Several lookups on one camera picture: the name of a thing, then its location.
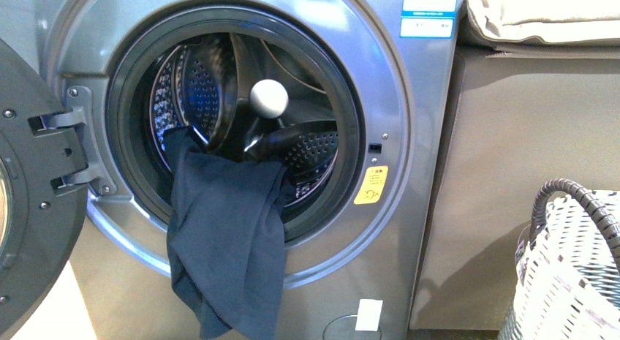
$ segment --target dark garment
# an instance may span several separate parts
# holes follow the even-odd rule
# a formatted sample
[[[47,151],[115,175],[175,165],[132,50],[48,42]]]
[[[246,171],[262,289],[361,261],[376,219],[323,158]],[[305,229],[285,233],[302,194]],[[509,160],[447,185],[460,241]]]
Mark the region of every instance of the dark garment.
[[[285,168],[204,154],[192,137],[175,129],[164,140],[174,173],[173,289],[200,321],[201,339],[231,328],[251,340],[273,339],[284,281]]]

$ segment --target laundry basket
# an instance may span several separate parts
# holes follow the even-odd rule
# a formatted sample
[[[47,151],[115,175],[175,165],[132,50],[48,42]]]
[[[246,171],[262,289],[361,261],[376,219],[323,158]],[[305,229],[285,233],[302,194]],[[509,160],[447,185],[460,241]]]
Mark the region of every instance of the laundry basket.
[[[547,204],[557,191],[570,195]],[[618,192],[567,179],[542,187],[498,339],[620,339],[619,205]]]

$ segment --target gray basket handle
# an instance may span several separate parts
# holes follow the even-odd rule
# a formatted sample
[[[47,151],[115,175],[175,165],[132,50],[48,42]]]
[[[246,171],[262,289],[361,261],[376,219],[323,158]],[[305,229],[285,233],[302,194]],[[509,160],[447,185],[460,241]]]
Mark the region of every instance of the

========

**EXERCISE REQUIREMENTS**:
The lines to return are those in the entries above that hold "segment".

**OUTPUT OF THE TASK**:
$ segment --target dark garment
$ segment --target laundry basket
$ segment --target gray basket handle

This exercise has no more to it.